Projects have received funding from the Alabama Division of Wildlife and Freshwater Fisheries, U.S. Fish and Wildlife Service (USFWS), Northern Gulf Institute, Seamen’s Foundation, Mobile Bay National Estuary Program, and the Gulf of Mexico Energy Security Act (GoMESA). Project collaborators include Sea to Shore Alliance/Clearwater Marine Aquarium, SeaWorld Orlando, University of Florida, Florida Fish and Wildlife Conservation Commission (FWC), and the USGS Sirenia Project.
Alabama Marine Mammal Stranding Network
The Alabama Marine Mammal Stranding Network (ALMMSN) is a cooperative regional stranding network partner working in conjunction with NOAA’s National Marine Fisheries Service to respond to dolphin and whale strandings in Alabama and U.S. Fish and Wildlife Service to respond to manatee strandings in Alabama and Mississippi.
The primary goals of ALMMSN are to enhance reporting and response efforts for marine mammal strandings and to collect and disseminate high-quality data from stranding events to inform the management and conservation of marine mammals. We work with stranding network partners across the northern Gulf of Mexico to provide mutual aid for stranding response and collaborate on research efforts.
If you encounter a stranded, injured, or dead marine mammal, call 1-877-WHALE-HELP.
ALMMSN funders include the Alabama Department of Conservation and Natural Resources (ADCNR), NOAA Prescott Grant Program, Alabama Emergency Management Agency (AEMA), and the National Fish and Wildlife Foundation (NFWF)
Consortium for Advanced Research on Marine Mammal Health Assessment (CARMMHA)
CARMMHA is a team of marine mammal health scientists conducting cross-disciplinary research that includes veterinary assessments of managed animals, field assessments with wild populations, and integrative statistical modeling to understand how the Deepwater Horizon oil spill affected Gulf of Mexico marine mammal health.
As part of the CARMMHA project, scientists at the Dauphin Island Sea Lab’s Marine Mammal Research Program are assessing dolphin tissues and prey species to better understand how dolphin diets may have changed during and after the Deepwater Horizon oil spill.
Consortium members include the National Marine Mammal Foundation, the University of St.
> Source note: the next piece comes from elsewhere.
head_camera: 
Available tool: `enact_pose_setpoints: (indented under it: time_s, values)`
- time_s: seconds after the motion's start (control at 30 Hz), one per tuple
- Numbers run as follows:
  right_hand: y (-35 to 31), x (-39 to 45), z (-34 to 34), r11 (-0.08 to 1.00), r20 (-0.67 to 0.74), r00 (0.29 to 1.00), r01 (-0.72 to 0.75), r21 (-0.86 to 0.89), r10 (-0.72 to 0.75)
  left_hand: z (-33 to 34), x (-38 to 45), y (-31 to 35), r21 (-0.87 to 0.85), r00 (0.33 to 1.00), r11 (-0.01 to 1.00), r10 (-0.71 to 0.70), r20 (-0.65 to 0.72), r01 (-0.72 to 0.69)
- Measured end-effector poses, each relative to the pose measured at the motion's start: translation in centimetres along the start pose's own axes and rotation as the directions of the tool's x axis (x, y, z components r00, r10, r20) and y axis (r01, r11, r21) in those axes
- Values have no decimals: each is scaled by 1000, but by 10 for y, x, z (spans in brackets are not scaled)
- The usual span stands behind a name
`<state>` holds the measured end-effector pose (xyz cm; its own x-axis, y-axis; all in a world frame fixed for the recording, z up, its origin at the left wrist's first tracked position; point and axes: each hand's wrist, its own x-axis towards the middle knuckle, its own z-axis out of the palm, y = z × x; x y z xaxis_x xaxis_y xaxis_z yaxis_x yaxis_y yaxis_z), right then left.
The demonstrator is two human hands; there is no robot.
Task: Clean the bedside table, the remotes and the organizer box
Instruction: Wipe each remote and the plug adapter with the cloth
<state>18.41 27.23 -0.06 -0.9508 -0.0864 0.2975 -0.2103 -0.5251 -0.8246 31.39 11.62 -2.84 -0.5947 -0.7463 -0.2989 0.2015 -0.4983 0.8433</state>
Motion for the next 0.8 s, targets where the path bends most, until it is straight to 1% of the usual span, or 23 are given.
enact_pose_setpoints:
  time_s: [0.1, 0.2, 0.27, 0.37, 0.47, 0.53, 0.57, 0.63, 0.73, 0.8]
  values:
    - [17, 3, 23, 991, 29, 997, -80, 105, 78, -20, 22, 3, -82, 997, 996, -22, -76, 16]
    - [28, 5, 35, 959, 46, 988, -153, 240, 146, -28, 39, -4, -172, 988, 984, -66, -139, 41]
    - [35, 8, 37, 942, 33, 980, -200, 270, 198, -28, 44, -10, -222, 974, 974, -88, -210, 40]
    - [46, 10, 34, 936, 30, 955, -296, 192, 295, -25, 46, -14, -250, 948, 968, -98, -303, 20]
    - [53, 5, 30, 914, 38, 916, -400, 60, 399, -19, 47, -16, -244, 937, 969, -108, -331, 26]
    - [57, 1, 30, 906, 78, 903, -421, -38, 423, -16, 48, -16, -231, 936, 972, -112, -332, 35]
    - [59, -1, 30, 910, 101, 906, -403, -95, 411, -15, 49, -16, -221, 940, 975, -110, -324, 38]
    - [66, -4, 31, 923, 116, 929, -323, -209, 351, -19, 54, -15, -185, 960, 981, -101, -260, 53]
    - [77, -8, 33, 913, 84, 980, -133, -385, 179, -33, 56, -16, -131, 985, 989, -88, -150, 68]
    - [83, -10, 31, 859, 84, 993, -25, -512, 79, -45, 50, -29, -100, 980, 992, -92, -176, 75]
Andrew’s Centre for Research into Ecological and Environmental Modelling (CREEM), NOAA National Marine Fisheries Service, Louisiana Department of Wildlife and Fisheries (LDWF), Chicago Zoological Society’s Sarasota Dolphin Research Program, University of Connecticut, and the University of Illinois. CARMMHA is funded by the Gulf of Mexico Research Initiative (GoMRI).
Bottlenose Dolphin Distribution and Abundance in Mobile Bay, Alabama
This project is assessing the status of bottlenose dolphins in Alabama state waters by collecting data on dolphin distribution, abundance, stock structure, habitat use, feeding habits, and potential environmental stressors. The work focuses on photo-ID mark-recapture surveys and biopsy darting in Mobile Bay, Perdido Bay, and nearshore Alabama waters.
This project is a collaboration with the NOAA NMFS Southeast Fisheries Science Center in Pascagoula and the Alabama Department of Conservation and Natural Resources (ADCNR).